Wikana: Suara Kritis Golongan Muda dan Jejak yang Disembunyikan

  • Whatsapp
Patung Wikana di Gedung Juang Menteng 31 saat diabadikan keluarganya (foto: abri)

Jakarta, beritalima.com| – Dalam sejarah kemerdekaan Indonesia, nama Wikana yang memiliki suara kritis golongan muda kerap muncul di momen krusial namun tenggelam di akhir narasi resmi negara. Ia tercatat sebagai motor pemikir kritis golongan muda yang mendorong percepatan proklamasi dan menteri pertama urusan kepemudaan di republik ini.

Wikana lahir di Sumedang (Jawa Baat), Oktober 1914, dan sejak muda terhubung dengan jaringan pergerakan berhaluan kiri. Kedekatannya dengan Sukarno sudah terjalin pada dekade 1930-an, menempatkannya di pusaran peristiwa politik besar.

Jelang 17 Agustus 1945 (tepatnya 16 Agustus malam), ia menjadi salah satu juru desak golongan muda agar proklamasi tidak menunggu restu Jepang. Ketegangan verbalnya dengan Sukarno pada malam Ramadan 1945 menegaskan wataknya yang lugas dan berani.
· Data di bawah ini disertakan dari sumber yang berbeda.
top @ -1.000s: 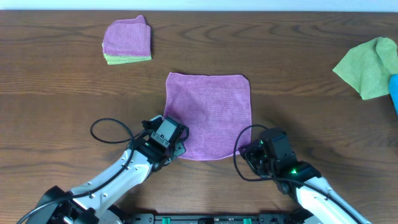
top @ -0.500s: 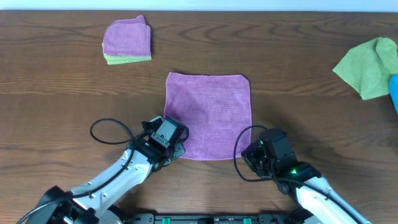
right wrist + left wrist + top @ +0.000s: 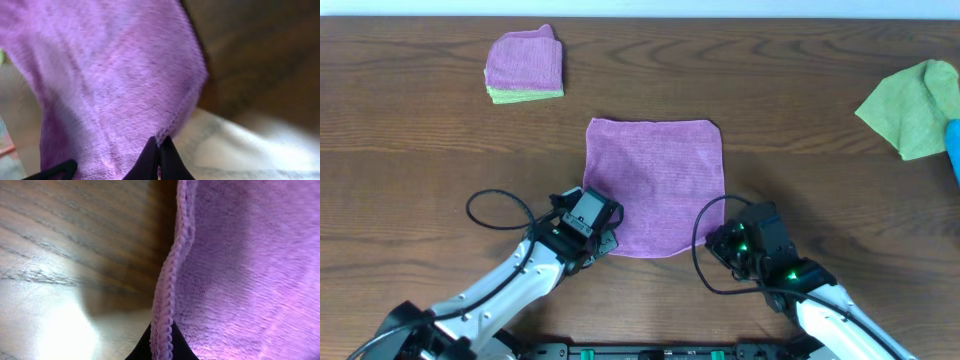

Ia termasuk tokoh Menteng 31 yang terlibat dalam Peristiwa Rengasdengklok bersama Soekarni, Chaerul Saleh serta golongan muda kritis lainnya. Tindakan ini dimaksudkan sebagai strategi politik memecah kebuntuan, bukan kriminalitas. Menteng 31 kini dikenal dengan Gedung Juang, berada di jantung kota Jakarta. Jelang kemerdekaan dahulu menjadi pusat kursus pendidikan politik golongan muda, dan Wikana adalah salah satu pengajarnya.

Pasca-proklamasi, Wikana memimpin Angkatan Pemuda Indonesia (API) yang berdiri 1 September 1945. Ia juga hadir dalam Kongres Pemuda di Yogyakarta (10–11 November 1945) yang melahirkan Pemuda Sosialis Indonesia (Pesindo).

Dalam struktur awal Pesindo, ia tercatat sebagai wakil ketua, memperlihatkan pengaruhnya di gelanggang pemuda progresif. Organisasi ini menjadi salah satu kekuatan massa terpenting di awal revolusi.

Pada 1946–1948, ia dipercaya menjadi Menteri Negara Urusan Pemuda di empat kabinet, mulai Sjahrir II hingga Amir Sjarifuddin II. Posisi ini menjadikannya menteri pemuda pertama dalam sejarah Indonesia. Wikana pun sempat menjabat sebagai Gubernur Militer di Solo, sebelum meletusnya Pemberontakan Madiun pada 1948..

Meski menduduki jabatan tinggi, ia tetap setia pada basis massa. Latar belakangnya yang dekat dengan Partai Komunis Indonesia (PKI) memperkuat posisinya di kelompok kiri. Tragedi menutup riwayatnya setelah 1965. Pada 1966, Wikana yang saat itu menjabat anggota MPRS, “dijemput” aparat dan tidak pernah kembali, hingga kini keberadaan jasadnya tak diketahui.

Kisah Wikana mengajarkan bahwa energi pemuda akan efektif jika terorganisir. Jabatan bukan alasan untuk meninggalkan basis, dan demokrasi membutuhkan memori yang adil.

Ia adalah cermin keberanian generasi muda, yang berpihak, berdisiplin organisasi, dan siap membayar harga perjuangan. Dalam pusaran sejarah nasional, namanya patut ditempatkan sejajar dengan para pejuang kemerdekaan lainnya (abriyanto, wartawan beritalima.com).